In a second Persian war, Russia gained a large territory in the Caucasian district which reached right down to the borders of Armenia. The unfortunate Poland, already thrice divided, had become nominally a kingdom, but was subject to Russia's dictation, and in 1831 she was annexed by that vast and ever-increasing empire---a domination from which she has only recently been delivered as a result of the Great War.
Thus it is that, on all sides except the west, where she was up against the solid Teuton block of the German States, the great Slav monster, whose appropriate emblem was the bear, was stretching its huge grasping paws ever farther.
The Turk had suffered losses not only from Russia, and not only in Europe, but also in that land of Egypt where he had been sovereign. Napoleon had given the Turkish armies a bad battering there before the end of the eighteenth century. Now, in 1811, the Turkish power received a blow much more lastingly severe in a revolt of the Egyptians themselves. They revolted against the rule of the Mamelukes, originally a bodyguard of Turkish slaves formed to protect the sovereign of Egypt.

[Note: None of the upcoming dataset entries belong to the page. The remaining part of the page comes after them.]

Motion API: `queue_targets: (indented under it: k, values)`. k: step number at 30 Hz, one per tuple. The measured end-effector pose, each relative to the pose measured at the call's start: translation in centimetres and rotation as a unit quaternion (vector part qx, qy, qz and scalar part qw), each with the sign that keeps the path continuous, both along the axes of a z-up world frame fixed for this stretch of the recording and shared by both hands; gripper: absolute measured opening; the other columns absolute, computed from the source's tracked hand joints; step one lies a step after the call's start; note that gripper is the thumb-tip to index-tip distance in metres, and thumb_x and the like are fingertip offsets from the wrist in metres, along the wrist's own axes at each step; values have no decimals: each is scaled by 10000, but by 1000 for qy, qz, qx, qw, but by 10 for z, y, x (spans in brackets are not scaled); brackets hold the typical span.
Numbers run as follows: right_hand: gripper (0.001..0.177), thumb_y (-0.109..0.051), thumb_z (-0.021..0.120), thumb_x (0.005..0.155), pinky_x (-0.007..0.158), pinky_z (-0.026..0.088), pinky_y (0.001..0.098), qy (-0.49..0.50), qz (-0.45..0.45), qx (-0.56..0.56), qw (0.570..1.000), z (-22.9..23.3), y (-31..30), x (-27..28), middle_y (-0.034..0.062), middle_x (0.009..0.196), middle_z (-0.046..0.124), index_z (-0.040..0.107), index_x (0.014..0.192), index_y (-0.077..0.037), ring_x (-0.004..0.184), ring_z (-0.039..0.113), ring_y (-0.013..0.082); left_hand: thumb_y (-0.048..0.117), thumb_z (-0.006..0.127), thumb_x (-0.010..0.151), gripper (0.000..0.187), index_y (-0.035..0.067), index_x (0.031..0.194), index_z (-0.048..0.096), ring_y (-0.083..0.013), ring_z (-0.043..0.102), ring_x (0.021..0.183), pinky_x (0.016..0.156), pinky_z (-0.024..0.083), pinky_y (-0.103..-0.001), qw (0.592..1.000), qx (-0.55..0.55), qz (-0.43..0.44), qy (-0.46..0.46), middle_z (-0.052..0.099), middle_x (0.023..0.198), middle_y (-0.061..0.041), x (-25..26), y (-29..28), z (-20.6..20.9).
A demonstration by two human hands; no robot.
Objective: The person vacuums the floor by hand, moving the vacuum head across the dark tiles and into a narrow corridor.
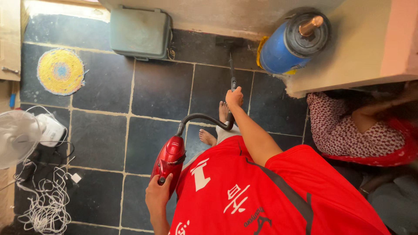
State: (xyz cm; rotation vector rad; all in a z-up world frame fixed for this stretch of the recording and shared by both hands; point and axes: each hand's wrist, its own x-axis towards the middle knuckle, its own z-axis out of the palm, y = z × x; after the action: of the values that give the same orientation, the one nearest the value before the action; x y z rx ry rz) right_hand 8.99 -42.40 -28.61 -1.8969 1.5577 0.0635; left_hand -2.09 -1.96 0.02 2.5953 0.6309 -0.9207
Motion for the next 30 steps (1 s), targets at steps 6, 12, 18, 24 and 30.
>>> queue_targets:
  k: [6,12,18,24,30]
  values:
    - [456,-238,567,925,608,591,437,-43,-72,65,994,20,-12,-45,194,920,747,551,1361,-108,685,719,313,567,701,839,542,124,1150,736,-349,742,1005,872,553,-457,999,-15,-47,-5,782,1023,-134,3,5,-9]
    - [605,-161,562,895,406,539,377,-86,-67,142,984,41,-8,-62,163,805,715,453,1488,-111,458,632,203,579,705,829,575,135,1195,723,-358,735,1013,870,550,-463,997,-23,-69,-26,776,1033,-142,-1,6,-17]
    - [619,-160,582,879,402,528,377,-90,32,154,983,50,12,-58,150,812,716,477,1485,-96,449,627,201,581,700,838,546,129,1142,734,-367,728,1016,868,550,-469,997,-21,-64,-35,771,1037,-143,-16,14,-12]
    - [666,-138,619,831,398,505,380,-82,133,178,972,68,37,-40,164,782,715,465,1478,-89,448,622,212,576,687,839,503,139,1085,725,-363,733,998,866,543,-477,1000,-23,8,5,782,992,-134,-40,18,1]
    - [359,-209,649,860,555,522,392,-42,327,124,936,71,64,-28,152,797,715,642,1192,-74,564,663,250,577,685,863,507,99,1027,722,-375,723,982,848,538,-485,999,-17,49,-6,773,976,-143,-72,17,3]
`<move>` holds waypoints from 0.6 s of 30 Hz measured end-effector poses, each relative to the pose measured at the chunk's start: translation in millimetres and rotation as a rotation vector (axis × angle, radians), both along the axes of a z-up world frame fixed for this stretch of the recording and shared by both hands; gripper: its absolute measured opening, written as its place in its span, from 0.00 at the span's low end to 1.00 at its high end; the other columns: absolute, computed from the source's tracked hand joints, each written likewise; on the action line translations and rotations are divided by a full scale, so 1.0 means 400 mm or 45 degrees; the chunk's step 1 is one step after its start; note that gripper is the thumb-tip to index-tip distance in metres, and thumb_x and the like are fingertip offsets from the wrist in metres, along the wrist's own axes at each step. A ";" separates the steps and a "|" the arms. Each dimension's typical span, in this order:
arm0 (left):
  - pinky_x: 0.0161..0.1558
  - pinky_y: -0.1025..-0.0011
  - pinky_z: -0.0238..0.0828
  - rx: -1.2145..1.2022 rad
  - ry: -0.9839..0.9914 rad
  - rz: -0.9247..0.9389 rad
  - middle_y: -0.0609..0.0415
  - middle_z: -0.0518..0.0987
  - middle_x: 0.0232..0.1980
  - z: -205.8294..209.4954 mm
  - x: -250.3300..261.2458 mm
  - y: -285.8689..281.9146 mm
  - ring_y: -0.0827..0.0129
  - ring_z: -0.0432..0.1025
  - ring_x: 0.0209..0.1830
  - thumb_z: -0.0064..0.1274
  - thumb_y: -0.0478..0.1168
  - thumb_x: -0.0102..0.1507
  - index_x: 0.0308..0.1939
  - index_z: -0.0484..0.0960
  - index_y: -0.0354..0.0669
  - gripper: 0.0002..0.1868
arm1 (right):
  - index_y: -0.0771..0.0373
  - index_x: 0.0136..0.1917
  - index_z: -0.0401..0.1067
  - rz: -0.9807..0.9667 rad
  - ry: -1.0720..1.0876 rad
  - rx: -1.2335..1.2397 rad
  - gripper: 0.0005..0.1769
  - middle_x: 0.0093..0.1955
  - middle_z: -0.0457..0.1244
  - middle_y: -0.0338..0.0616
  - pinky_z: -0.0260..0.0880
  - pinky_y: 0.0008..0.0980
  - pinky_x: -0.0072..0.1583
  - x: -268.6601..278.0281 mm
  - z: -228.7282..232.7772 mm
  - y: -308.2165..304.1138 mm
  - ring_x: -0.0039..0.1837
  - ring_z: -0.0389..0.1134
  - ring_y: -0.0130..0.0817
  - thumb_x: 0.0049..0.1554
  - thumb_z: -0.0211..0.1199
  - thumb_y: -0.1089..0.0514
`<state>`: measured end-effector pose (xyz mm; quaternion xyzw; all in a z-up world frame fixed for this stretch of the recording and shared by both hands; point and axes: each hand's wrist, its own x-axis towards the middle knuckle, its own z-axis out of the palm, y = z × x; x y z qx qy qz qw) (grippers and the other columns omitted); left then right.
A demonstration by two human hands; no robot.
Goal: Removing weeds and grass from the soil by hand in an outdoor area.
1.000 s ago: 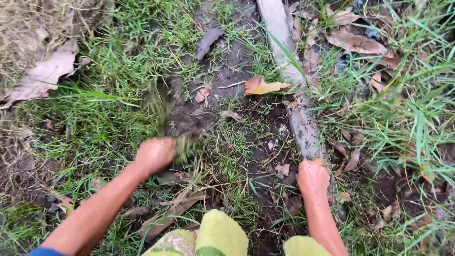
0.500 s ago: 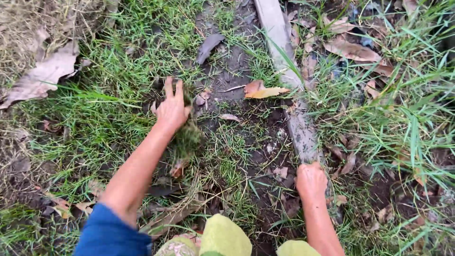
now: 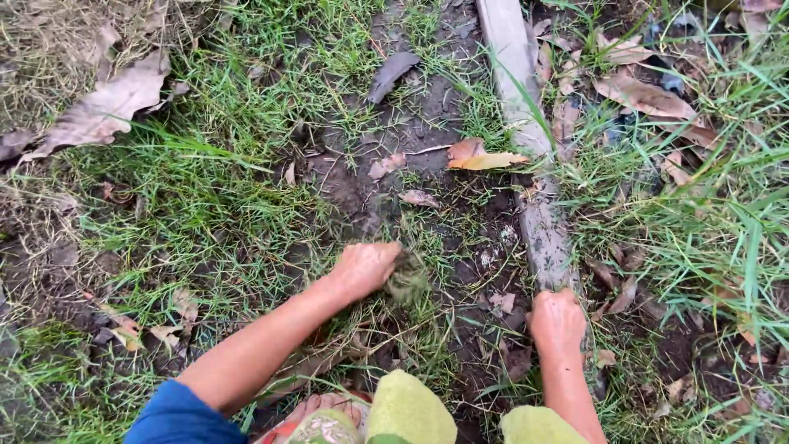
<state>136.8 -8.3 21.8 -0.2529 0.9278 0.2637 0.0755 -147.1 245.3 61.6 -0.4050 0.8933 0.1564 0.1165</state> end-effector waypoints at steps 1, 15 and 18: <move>0.23 0.63 0.75 0.003 0.000 0.007 0.47 0.78 0.31 0.060 0.015 -0.021 0.62 0.75 0.25 0.39 0.31 0.71 0.45 0.76 0.37 0.08 | 0.68 0.46 0.81 0.007 0.000 0.003 0.21 0.52 0.68 0.64 0.79 0.45 0.51 0.001 0.000 0.008 0.48 0.75 0.55 0.43 0.78 0.52; 0.47 0.48 0.74 -0.132 -0.219 0.969 0.39 0.81 0.38 -0.051 0.217 -0.303 0.42 0.79 0.39 0.29 0.48 0.80 0.43 0.82 0.37 0.27 | 0.63 0.49 0.79 -0.042 -0.023 0.098 0.20 0.60 0.65 0.62 0.78 0.47 0.56 -0.009 -0.031 0.042 0.55 0.74 0.58 0.47 0.75 0.50; 0.35 0.50 0.80 -0.127 -0.311 0.797 0.40 0.81 0.34 0.101 0.212 -0.257 0.48 0.81 0.34 0.33 0.36 0.72 0.58 0.71 0.41 0.14 | 0.63 0.51 0.78 -0.051 -0.026 0.099 0.21 0.60 0.64 0.61 0.78 0.48 0.56 -0.003 -0.032 0.032 0.57 0.73 0.58 0.48 0.72 0.49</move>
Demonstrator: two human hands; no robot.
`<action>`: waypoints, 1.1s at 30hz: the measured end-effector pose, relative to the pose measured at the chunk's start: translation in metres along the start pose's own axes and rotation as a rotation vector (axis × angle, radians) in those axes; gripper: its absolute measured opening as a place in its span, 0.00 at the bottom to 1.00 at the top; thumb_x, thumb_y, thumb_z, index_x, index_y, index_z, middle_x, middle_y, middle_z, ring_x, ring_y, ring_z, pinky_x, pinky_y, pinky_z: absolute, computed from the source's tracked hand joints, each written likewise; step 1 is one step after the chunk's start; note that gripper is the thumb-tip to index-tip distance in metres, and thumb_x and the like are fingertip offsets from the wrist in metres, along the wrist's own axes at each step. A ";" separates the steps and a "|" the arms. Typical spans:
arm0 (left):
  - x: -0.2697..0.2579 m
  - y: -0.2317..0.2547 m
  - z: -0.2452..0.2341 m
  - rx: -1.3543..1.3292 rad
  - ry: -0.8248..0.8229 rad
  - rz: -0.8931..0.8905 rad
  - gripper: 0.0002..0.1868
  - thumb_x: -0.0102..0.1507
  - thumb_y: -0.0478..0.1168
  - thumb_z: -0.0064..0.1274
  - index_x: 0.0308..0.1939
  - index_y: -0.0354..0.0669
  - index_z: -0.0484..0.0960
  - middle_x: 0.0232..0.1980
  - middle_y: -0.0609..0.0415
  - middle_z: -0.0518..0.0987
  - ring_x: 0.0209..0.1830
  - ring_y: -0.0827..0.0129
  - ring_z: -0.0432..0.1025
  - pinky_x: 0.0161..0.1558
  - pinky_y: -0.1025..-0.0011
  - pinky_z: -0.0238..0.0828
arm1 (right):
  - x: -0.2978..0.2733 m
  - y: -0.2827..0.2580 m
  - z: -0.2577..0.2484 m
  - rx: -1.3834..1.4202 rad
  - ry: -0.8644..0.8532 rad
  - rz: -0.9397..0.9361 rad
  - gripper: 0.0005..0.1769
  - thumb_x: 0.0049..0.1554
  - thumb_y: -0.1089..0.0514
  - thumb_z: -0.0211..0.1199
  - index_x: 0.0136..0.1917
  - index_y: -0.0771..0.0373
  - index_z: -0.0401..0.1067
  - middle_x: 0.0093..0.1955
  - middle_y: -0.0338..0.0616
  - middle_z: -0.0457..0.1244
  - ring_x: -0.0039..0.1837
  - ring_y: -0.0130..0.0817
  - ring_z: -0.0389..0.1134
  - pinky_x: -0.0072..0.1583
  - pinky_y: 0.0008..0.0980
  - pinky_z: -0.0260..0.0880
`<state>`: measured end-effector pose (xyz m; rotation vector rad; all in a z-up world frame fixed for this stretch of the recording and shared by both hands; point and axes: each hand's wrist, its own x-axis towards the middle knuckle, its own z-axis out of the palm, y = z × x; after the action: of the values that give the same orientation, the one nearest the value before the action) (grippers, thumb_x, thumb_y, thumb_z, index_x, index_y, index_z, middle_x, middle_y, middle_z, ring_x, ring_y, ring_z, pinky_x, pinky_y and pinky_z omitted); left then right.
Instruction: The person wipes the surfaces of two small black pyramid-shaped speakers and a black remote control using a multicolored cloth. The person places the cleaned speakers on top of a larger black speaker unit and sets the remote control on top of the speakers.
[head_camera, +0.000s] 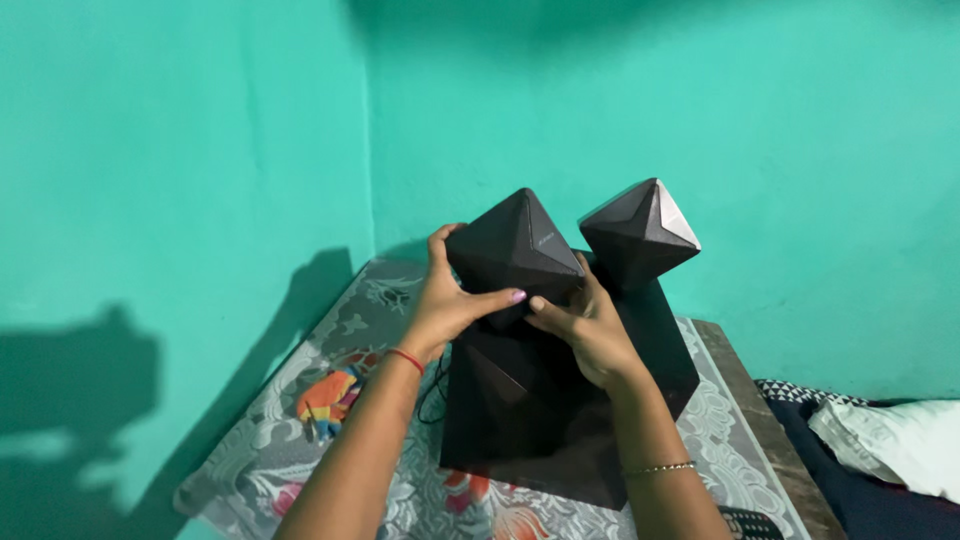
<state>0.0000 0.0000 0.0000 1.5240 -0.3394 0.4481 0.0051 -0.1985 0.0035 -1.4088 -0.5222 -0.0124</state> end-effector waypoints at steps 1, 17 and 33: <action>0.001 -0.002 0.001 0.003 0.002 0.018 0.60 0.45 0.42 0.76 0.72 0.50 0.50 0.66 0.44 0.72 0.64 0.60 0.73 0.60 0.62 0.75 | 0.000 0.000 0.000 -0.014 0.004 -0.002 0.47 0.53 0.64 0.66 0.80 0.62 0.47 0.70 0.51 0.60 0.66 0.40 0.67 0.61 0.41 0.75; -0.001 -0.007 -0.001 0.095 0.050 0.077 0.60 0.45 0.45 0.77 0.73 0.45 0.52 0.66 0.40 0.73 0.64 0.56 0.73 0.61 0.62 0.73 | 0.004 0.023 -0.005 -0.093 0.200 0.006 0.43 0.57 0.59 0.68 0.79 0.79 0.56 0.63 0.79 0.58 0.60 0.53 0.66 0.61 0.48 0.77; -0.069 -0.182 -0.170 0.578 0.284 -0.210 0.23 0.62 0.40 0.54 0.63 0.45 0.76 0.63 0.45 0.79 0.62 0.50 0.76 0.61 0.60 0.72 | -0.031 0.171 0.180 -1.228 -0.011 -0.569 0.53 0.53 0.53 0.66 0.80 0.74 0.41 0.84 0.68 0.36 0.84 0.65 0.33 0.78 0.61 0.35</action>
<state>0.0171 0.1665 -0.1974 1.9976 0.1927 0.6193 -0.0297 -0.0080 -0.1545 -2.3762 -0.9881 -0.9162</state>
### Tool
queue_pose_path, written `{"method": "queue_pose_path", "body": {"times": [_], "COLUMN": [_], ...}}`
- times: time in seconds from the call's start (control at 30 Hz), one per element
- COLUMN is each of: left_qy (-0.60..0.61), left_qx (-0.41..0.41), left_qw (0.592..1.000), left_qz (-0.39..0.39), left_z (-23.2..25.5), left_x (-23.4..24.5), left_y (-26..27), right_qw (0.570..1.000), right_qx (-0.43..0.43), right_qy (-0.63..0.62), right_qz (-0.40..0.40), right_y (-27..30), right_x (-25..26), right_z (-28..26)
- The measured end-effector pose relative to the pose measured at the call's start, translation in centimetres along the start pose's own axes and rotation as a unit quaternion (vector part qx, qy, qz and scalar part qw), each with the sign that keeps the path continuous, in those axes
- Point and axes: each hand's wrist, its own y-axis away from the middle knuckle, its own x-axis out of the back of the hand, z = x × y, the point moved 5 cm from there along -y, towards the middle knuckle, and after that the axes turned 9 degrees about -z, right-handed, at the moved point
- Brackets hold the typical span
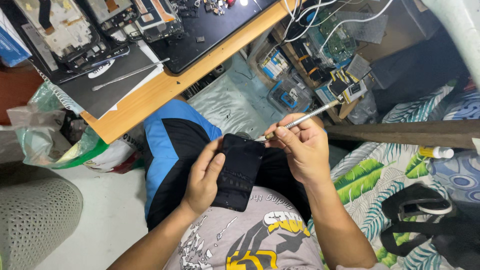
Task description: The person uses a metal prying tool to carefully separate the screen assembly from the back housing of a smartphone. They work along the edges to release the adhesive and then lift the screen away to expose the internal components.
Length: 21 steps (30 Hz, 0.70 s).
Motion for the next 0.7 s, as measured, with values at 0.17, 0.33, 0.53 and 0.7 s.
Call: {"method": "queue_pose_path", "body": {"times": [0.17, 0.33, 0.53, 0.7], "left_qy": [-0.139, -0.374, -0.431, -0.449], "left_qx": [-0.072, -0.199, -0.213, -0.234], "left_qw": [0.988, 0.906, 0.876, 0.861], "left_qz": [0.001, 0.015, -0.028, -0.039], "left_z": [5.2, 10.6, 12.4, 12.6], "left_x": [-1.9, -2.9, -3.3, -3.4], "left_y": [-0.3, -1.0, -3.0, -3.3], "right_qw": [1.0, 0.999, 0.998, 0.997], "right_qx": [0.011, 0.018, 0.018, 0.015], "right_qy": [0.017, 0.033, 0.051, 0.075], "right_qz": [-0.013, -0.023, -0.022, -0.018], "right_y": [-0.1, 0.0, 0.0, 0.2], "right_x": [-0.3, -0.7, -1.0, -0.9], "right_z": [0.1, -0.1, -0.4, -0.1]}}
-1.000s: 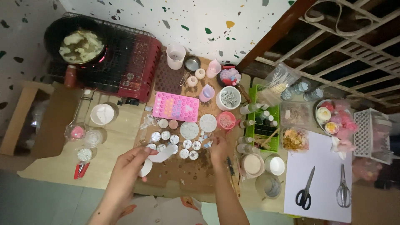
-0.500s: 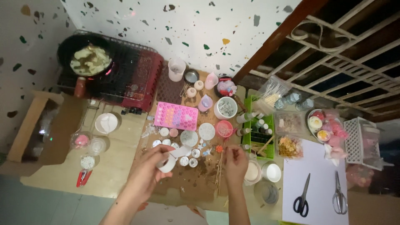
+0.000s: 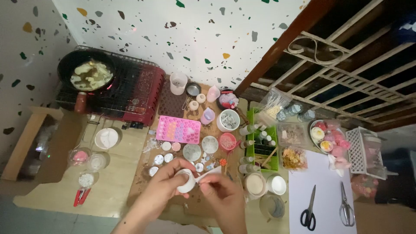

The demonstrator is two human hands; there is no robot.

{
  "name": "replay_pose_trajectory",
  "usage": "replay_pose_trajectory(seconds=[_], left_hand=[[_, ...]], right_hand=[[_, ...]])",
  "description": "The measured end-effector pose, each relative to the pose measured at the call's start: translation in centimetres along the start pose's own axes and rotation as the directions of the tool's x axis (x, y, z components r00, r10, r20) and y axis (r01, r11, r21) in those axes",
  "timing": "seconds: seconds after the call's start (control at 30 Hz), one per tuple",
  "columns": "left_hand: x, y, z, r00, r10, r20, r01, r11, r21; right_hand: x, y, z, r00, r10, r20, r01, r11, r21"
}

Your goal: Attaching wicks or adhesive bases to the bottom of small candle tins

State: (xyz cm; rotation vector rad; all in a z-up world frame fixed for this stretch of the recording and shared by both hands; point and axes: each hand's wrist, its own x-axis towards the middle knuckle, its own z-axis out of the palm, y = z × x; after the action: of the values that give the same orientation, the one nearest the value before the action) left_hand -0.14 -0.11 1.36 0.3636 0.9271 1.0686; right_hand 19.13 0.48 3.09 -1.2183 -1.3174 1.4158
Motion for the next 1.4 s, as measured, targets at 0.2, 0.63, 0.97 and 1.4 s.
replay_pose_trajectory(seconds=[0.2, 0.63, 0.97, 1.4], left_hand=[[-1.8, 2.3, 0.4, 0.985, -0.131, 0.11, 0.135, 0.99, -0.037], [-3.1, 3.0, 0.2, 0.988, -0.13, 0.081, 0.127, 0.991, 0.035], [-3.6, 3.2, 0.4, 0.992, -0.123, -0.024, 0.124, 0.992, 0.019], [-4.3, 2.9, 1.2, 0.999, -0.023, 0.044, 0.019, 0.996, 0.088]], right_hand=[[0.8, -1.5, -1.2, 0.982, 0.184, -0.042, -0.175, 0.971, 0.162], [0.8, -2.3, -0.2, 0.991, 0.136, -0.01, -0.132, 0.976, 0.171], [0.3, -3.1, 0.2, 0.985, 0.167, -0.041, -0.156, 0.969, 0.189], [0.2, -2.9, 1.2, 0.999, -0.047, 0.012, 0.045, 0.994, 0.096]])
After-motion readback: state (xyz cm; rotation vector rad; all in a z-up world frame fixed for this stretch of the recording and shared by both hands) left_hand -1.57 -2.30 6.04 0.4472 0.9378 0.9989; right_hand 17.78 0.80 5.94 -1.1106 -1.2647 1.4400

The Mamelukes had continued to be influential in the government all through the Turkish regime. But the popular rising against them now was completely successful; they were massacred {184} without mercy, and Egypt passed into the hands of a ruler entirely independent of Turkish dominance. Under that rule she so prospered that within less than half a century she went pushing up northward, just as the old Pharaohs had thrust up thousands of years before, into Syria, and won that province also back from Turkey.